» **Assigned task**
In the data below, which lines hold the word "right"? Copy them.

» **Data shown**
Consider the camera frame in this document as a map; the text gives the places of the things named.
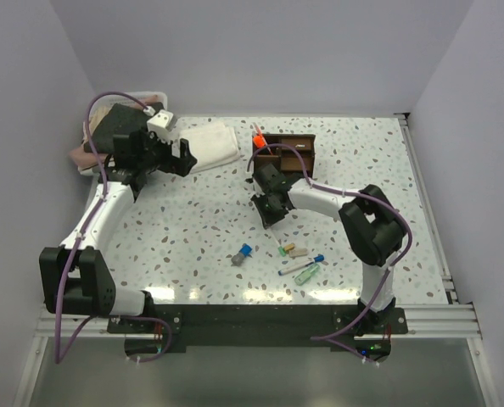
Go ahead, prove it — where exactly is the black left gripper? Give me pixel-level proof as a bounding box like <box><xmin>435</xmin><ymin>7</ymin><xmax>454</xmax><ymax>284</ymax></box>
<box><xmin>137</xmin><ymin>126</ymin><xmax>196</xmax><ymax>178</ymax></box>

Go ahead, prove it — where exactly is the brown wooden desk organizer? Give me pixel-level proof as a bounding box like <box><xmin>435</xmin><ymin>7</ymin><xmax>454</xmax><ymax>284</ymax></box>
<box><xmin>252</xmin><ymin>133</ymin><xmax>316</xmax><ymax>177</ymax></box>

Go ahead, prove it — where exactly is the orange black highlighter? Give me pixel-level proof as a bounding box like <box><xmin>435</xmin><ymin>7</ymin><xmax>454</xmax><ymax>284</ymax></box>
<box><xmin>253</xmin><ymin>134</ymin><xmax>266</xmax><ymax>148</ymax></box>

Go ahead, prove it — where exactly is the red gel pen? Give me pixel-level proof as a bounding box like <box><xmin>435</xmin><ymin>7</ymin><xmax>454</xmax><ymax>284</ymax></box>
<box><xmin>262</xmin><ymin>144</ymin><xmax>273</xmax><ymax>155</ymax></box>

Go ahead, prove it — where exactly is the beige eraser block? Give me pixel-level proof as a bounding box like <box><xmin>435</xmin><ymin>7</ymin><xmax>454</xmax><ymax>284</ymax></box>
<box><xmin>288</xmin><ymin>248</ymin><xmax>308</xmax><ymax>259</ymax></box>

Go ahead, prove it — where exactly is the white blue cap pen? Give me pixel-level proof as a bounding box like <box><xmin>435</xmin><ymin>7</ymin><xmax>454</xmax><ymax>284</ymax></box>
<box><xmin>277</xmin><ymin>261</ymin><xmax>313</xmax><ymax>276</ymax></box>

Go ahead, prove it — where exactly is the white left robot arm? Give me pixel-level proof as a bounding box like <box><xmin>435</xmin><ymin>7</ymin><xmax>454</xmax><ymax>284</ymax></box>
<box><xmin>39</xmin><ymin>130</ymin><xmax>197</xmax><ymax>332</ymax></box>

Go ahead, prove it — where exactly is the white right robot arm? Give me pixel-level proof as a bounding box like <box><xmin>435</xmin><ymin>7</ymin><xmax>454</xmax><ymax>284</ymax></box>
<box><xmin>251</xmin><ymin>164</ymin><xmax>412</xmax><ymax>333</ymax></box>

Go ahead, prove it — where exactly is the white folded towel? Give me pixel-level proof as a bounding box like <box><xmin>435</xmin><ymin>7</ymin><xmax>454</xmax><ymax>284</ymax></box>
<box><xmin>179</xmin><ymin>121</ymin><xmax>240</xmax><ymax>174</ymax></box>

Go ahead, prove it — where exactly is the blue grey pencil sharpener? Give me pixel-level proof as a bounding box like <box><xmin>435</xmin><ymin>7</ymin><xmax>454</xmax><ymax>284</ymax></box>
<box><xmin>231</xmin><ymin>244</ymin><xmax>253</xmax><ymax>266</ymax></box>

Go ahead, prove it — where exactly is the dark green folded cloth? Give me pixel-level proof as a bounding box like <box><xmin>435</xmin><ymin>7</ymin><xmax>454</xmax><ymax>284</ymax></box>
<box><xmin>91</xmin><ymin>103</ymin><xmax>150</xmax><ymax>154</ymax></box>

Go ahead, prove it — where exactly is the white plastic laundry basket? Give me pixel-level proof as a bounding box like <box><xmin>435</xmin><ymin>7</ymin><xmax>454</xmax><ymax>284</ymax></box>
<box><xmin>99</xmin><ymin>91</ymin><xmax>169</xmax><ymax>108</ymax></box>

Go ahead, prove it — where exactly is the blue cap white marker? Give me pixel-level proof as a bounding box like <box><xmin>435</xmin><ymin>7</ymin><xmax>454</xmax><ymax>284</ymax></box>
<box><xmin>305</xmin><ymin>254</ymin><xmax>324</xmax><ymax>266</ymax></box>

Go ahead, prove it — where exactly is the pink folded cloth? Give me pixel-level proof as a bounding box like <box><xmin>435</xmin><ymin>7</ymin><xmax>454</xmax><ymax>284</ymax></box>
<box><xmin>69</xmin><ymin>145</ymin><xmax>98</xmax><ymax>173</ymax></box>

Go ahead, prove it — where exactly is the green transparent utility knife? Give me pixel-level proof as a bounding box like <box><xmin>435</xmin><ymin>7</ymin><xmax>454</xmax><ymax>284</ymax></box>
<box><xmin>294</xmin><ymin>263</ymin><xmax>320</xmax><ymax>287</ymax></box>

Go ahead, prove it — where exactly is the cream folded cloth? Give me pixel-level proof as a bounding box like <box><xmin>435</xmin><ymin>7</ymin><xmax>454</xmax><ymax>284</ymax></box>
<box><xmin>83</xmin><ymin>106</ymin><xmax>111</xmax><ymax>140</ymax></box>

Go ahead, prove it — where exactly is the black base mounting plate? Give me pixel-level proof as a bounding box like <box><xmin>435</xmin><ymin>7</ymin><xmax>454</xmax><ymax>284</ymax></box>
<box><xmin>106</xmin><ymin>303</ymin><xmax>408</xmax><ymax>355</ymax></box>

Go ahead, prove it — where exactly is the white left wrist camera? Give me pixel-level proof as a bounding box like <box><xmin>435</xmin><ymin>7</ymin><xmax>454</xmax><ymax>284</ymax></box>
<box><xmin>147</xmin><ymin>109</ymin><xmax>178</xmax><ymax>143</ymax></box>

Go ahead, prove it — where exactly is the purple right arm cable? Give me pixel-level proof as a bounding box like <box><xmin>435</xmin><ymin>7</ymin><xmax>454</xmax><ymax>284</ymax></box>
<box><xmin>246</xmin><ymin>143</ymin><xmax>414</xmax><ymax>368</ymax></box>

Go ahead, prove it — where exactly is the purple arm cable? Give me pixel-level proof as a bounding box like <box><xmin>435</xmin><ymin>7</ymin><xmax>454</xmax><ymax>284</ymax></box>
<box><xmin>53</xmin><ymin>91</ymin><xmax>177</xmax><ymax>365</ymax></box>
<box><xmin>246</xmin><ymin>143</ymin><xmax>414</xmax><ymax>368</ymax></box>

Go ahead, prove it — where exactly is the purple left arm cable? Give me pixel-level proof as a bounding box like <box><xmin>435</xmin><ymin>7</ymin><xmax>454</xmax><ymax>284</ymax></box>
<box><xmin>53</xmin><ymin>91</ymin><xmax>177</xmax><ymax>365</ymax></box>

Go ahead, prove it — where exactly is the aluminium front rail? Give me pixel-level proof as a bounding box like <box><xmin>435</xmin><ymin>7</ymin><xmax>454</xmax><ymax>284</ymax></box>
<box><xmin>34</xmin><ymin>304</ymin><xmax>483</xmax><ymax>339</ymax></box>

» **Solution to this problem**
Go ahead, prove it — where exactly is the white right robot arm? Give me pixel-level proof as a bounding box like <box><xmin>435</xmin><ymin>7</ymin><xmax>454</xmax><ymax>284</ymax></box>
Go ahead, prove it — where exactly is the purple right arm cable? Give me pixel-level proof as a bounding box like <box><xmin>435</xmin><ymin>7</ymin><xmax>454</xmax><ymax>284</ymax></box>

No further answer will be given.